Schedule Audio Framesync¶

Documentation¶

Class name: SaltAudioFramesyncSchedule
Category: SALT/AudioViz/Audio/Scheduling
Output node: False

This node is designed to synchronize audio with frame-based visual content, ensuring that audio events align precisely with specific frames in a video or animation sequence. It calculates and schedules audio keyframes based on various parameters such as amplitude control and frame rate, facilitating the creation of dynamic and responsive audiovisual experiences.

Input types¶

Required¶

audio
- The raw audio data to be processed. It is crucial for determining the synchronization points and dynamics of the audio in relation to the visual content.
- Comfy dtype: AUDIO
- Python dtype: bytes
amp_control
- A parameter that influences the amplitude adjustments of the audio, affecting the overall loudness and dynamics of the synchronized output.
- Comfy dtype: FLOAT
- Python dtype: float
amp_offset
- An offset value for the amplitude control, allowing for fine-tuning of the audio's loudness in relation to the visual content.
- Comfy dtype: FLOAT
- Python dtype: float
frame_rate
- The frame rate of the visual content, essential for aligning audio events with the corresponding video frames.
- Comfy dtype: INT
- Python dtype: float
start_frame
- The starting frame from which the audio synchronization begins, enabling selective synchronization over specific segments.
- Comfy dtype: INT
- Python dtype: int
end_frame
- The ending frame at which the audio synchronization ends, allowing for precise control over the duration of the audiovisual alignment.
- Comfy dtype: INT
- Python dtype: int
curves_mode
- Specifies the mode of curve interpolation for easing the transitions between audio keyframes, enhancing the fluidity and naturalness of the audiovisual experience.
- Comfy dtype: COMBO[STRING]
- Python dtype: str

Output types¶

average_sum
- Comfy dtype: LIST
- A list of calculated loudness values for each frame, representing the synchronized audio dynamics over time.
- Python dtype: List[float]
frame_count
- Comfy dtype: INT
- The total number of frames processed for synchronization, indicating the scope of the audiovisual alignment.
- Python dtype: int
frame_rate
- Comfy dtype: INT
- The frame rate used for the synchronization, reaffirming the temporal resolution of the audiovisual content.
- Python dtype: float

Usage tips¶

Infra type: CPU
Common nodes: unknown

Source code¶

class SaltAudioFramesyncSchedule:
    @classmethod
    def INPUT_TYPES(cls):
        easing_fns = list(easing_functions.keys())
        easing_fns.insert(0, "None")
        return {
            "required": {
                "audio": ("AUDIO",),
                "amp_control": ("FLOAT", {"min": 0.1, "max": 1024.0, "default": 1.0, "step": 0.01}),
                "amp_offset": ("FLOAT", {"min": 0.0, "max": 1023.0, "default": 0.0, "step": 0.01}),
                "frame_rate": ("INT", {"min": 1, "max": 244, "default": 8}),
                "start_frame": ("INT", {"min": 0, "default": 0}),
                "end_frame": ("INT", {"min": -1}),
                "curves_mode": (easing_fns,)
            }
        }

    RETURN_TYPES = ("LIST", "INT", "INT")
    RETURN_NAMES = ("average_sum", "frame_count", "frame_rate")

    FUNCTION = "schedule"
    CATEGORY = f"{MENU_NAME}/{SUB_MENU_NAME}/Audio/Scheduling"

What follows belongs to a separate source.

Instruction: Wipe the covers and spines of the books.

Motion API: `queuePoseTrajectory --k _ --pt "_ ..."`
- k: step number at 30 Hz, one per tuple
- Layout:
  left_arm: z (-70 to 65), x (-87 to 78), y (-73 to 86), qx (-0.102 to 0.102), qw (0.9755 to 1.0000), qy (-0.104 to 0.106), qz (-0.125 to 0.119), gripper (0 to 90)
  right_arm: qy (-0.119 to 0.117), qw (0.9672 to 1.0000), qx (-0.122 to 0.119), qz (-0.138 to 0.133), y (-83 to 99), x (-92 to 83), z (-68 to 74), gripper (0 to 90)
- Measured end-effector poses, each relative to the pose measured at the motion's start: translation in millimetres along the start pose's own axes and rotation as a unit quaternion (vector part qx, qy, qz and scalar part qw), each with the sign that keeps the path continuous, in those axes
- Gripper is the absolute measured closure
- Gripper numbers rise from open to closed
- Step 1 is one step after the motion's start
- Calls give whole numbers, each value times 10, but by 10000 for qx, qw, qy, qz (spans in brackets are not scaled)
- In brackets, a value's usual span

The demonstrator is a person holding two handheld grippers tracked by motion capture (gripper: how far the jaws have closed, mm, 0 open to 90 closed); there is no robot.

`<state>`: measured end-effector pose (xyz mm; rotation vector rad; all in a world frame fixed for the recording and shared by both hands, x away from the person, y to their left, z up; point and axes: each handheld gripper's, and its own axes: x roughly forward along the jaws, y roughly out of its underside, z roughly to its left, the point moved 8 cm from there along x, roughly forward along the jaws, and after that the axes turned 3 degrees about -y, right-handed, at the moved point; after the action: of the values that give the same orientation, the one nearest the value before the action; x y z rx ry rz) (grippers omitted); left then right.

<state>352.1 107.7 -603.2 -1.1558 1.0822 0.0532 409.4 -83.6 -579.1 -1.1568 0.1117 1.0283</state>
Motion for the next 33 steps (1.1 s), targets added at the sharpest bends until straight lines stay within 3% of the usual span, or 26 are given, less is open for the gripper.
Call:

    def dbfs_floor_ceiling(self, audio_segment):
        min_dbfs = 0
        max_dbfs = -float('inf')
        for chunk in audio_segment[::1000]:
            if chunk.dBFS > max_dbfs:
                max_dbfs = chunk.dBFS
            if chunk.dBFS < min_dbfs and chunk.dBFS != -float('inf'):
                min_dbfs = chunk.dBFS
        return min_dbfs, max_dbfs

    def dbfs2loudness(self, dbfs, amp_control, amp_offset, dbfs_min, dbfs_max):
        if dbfs == -float('inf'):
            return amp_offset
        else:
            normalized_loudness = (dbfs - dbfs_min) / (dbfs_max - dbfs_min)
            controlled_loudness = normalized_loudness * amp_control
            adjusted_loudness = controlled_loudness + amp_offset
            return max(amp_offset, min(adjusted_loudness, amp_control + amp_offset))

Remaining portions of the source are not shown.